■ **Problem to solve**:
Starting with the line that contains "is the black", copy every line through the end of the data below, exactly and with nothing added.

■ **Provided entries**:
------------------------

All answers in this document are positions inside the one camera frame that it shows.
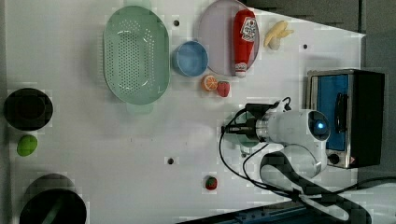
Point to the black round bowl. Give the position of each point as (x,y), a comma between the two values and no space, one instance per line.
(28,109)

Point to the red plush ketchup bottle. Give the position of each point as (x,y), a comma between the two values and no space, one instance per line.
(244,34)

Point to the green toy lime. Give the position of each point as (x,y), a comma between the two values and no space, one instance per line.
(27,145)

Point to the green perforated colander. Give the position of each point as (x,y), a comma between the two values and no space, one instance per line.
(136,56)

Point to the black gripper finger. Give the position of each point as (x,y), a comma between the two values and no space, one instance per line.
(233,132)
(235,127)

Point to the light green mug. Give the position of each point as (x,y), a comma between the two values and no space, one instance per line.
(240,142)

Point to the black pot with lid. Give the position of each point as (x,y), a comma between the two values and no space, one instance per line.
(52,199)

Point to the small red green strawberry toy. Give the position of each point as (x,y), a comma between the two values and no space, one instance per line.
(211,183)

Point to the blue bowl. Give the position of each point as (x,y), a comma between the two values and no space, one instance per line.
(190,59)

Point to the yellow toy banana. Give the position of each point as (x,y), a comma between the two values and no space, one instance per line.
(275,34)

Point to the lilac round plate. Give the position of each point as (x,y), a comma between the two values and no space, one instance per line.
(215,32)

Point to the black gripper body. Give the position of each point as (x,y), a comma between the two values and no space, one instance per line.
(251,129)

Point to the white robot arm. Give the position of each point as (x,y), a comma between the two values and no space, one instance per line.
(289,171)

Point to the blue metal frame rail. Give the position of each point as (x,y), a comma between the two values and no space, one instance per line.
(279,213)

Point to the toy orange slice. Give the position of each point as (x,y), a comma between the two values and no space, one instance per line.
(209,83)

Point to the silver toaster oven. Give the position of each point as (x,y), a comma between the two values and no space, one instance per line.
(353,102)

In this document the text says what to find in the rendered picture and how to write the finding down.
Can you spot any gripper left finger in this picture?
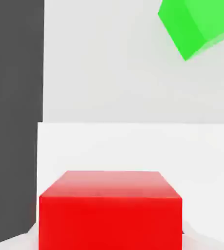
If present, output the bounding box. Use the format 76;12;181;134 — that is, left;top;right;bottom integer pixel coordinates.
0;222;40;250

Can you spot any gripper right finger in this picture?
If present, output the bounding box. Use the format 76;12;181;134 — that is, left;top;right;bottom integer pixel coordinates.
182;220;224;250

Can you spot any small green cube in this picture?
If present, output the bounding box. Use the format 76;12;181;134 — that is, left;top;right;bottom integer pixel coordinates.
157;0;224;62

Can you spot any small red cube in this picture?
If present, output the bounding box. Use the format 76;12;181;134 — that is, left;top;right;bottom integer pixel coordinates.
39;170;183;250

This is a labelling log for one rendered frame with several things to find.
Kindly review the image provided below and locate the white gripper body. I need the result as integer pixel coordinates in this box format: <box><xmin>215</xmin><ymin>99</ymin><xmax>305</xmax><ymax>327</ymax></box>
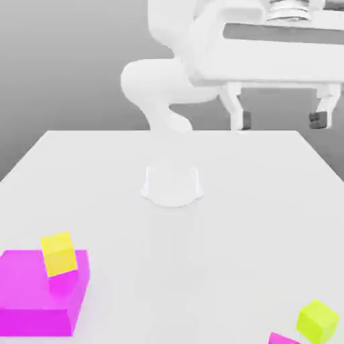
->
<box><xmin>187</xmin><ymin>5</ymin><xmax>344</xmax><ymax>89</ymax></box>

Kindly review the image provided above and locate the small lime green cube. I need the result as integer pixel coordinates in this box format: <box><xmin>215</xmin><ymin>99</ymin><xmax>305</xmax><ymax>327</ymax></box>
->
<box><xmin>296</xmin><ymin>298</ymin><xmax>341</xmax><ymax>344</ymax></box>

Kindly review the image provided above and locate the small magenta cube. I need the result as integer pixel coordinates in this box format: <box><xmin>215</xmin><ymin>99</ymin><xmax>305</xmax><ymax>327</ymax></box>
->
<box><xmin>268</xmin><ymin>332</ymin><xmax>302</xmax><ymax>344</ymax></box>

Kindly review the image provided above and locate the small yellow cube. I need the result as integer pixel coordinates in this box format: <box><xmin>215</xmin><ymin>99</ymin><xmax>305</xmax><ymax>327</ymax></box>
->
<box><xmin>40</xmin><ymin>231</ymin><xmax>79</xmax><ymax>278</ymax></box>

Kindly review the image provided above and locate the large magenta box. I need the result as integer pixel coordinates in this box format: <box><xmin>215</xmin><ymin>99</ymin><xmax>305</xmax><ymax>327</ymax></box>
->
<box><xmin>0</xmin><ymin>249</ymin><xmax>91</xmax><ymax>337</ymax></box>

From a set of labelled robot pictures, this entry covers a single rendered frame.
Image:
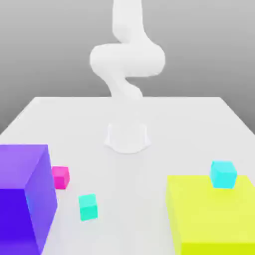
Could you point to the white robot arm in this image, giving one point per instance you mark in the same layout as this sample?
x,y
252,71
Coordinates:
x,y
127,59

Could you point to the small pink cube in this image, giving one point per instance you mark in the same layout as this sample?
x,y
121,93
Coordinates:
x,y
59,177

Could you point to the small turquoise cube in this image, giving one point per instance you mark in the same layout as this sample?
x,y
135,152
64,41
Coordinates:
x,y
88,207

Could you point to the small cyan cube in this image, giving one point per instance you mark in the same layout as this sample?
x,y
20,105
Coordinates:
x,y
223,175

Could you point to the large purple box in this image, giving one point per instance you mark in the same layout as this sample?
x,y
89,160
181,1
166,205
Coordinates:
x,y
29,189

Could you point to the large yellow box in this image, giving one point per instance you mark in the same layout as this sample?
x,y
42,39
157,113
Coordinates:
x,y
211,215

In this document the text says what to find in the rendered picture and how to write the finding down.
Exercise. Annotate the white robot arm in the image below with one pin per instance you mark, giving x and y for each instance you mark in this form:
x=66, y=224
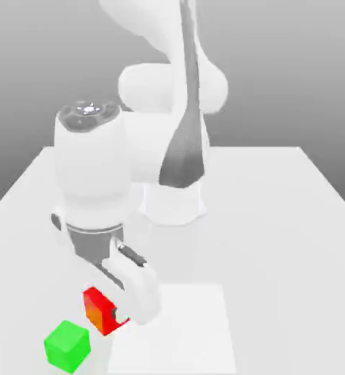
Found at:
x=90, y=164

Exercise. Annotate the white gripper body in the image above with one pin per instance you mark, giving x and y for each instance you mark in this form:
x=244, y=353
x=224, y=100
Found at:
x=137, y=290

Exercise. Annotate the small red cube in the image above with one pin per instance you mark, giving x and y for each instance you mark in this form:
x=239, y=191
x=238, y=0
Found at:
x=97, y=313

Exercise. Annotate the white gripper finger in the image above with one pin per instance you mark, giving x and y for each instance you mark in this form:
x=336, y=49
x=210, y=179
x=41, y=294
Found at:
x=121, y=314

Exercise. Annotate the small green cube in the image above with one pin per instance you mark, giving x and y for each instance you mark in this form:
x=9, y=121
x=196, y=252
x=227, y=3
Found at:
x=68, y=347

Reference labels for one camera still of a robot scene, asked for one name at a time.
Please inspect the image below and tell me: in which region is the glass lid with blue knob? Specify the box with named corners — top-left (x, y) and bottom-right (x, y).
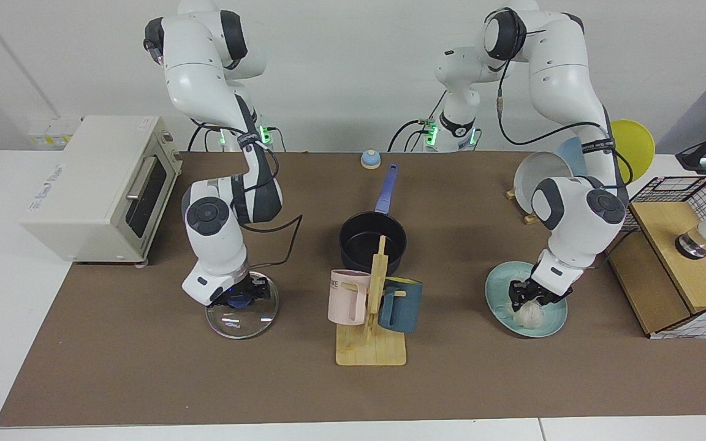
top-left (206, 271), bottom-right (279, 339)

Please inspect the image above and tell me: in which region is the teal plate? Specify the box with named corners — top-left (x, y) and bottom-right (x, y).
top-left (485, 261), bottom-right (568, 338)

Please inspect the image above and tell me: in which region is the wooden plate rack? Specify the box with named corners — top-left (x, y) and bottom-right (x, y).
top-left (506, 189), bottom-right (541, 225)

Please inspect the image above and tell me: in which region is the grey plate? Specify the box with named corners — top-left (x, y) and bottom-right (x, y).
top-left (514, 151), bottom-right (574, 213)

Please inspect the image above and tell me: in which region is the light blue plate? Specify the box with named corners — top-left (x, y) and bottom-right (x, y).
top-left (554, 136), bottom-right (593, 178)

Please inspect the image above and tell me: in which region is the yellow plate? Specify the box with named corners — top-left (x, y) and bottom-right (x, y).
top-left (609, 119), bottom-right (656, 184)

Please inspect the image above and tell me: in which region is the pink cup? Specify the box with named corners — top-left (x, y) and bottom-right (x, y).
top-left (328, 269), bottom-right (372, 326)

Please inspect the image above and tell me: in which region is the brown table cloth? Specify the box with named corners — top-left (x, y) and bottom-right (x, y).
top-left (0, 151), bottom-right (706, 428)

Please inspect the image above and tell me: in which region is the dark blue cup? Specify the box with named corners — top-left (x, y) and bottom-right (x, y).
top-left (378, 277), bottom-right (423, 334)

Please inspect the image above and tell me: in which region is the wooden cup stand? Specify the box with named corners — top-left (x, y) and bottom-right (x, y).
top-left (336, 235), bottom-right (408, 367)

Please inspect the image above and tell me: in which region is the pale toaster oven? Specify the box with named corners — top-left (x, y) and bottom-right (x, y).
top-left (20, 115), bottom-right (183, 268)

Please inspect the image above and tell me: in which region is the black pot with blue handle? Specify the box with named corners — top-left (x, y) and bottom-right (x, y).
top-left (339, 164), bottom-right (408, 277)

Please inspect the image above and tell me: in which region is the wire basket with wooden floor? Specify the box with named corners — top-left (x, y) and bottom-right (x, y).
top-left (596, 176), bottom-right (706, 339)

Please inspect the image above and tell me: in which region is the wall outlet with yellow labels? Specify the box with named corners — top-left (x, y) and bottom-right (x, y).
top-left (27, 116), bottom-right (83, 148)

------------------------

■ **Response area**:
Please inspect the image above and tell me: in which region is the black pot with blue handle? Specify the box with named corners — top-left (x, y) and bottom-right (x, y).
top-left (339, 164), bottom-right (408, 277)

Please inspect the image above and tell me: in which region is the wire basket with wooden floor? Specify the box with named corners — top-left (x, y) and bottom-right (x, y).
top-left (596, 176), bottom-right (706, 339)

Please inspect the image above and tell me: in which region is the wall outlet with yellow labels? Specify the box with named corners — top-left (x, y) and bottom-right (x, y).
top-left (27, 116), bottom-right (83, 148)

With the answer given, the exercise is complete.